**TASK TO CARRY OUT:** The required output is the line that contains "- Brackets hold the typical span" plus every line after it in the listing below, copied exactly as it appears.

--*--

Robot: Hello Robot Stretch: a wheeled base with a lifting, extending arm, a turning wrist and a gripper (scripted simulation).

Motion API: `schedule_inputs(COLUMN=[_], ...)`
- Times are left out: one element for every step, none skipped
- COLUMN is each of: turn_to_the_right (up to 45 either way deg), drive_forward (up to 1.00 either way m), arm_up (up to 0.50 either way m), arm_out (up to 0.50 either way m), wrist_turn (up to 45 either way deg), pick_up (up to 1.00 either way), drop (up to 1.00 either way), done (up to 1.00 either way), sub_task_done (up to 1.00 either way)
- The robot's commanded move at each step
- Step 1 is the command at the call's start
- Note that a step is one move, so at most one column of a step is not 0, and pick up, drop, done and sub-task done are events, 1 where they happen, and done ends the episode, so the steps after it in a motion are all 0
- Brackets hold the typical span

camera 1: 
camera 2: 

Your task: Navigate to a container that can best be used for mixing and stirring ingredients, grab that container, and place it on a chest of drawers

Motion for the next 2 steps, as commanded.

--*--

**RESULT OF THIS TASK:**
- Brackets hold the typical span

camera 1: 
camera 2: 

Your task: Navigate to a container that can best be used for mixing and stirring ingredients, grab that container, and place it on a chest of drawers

Motion for the next 2 steps, as commanded.

Nothing remains to be answered in this exercise.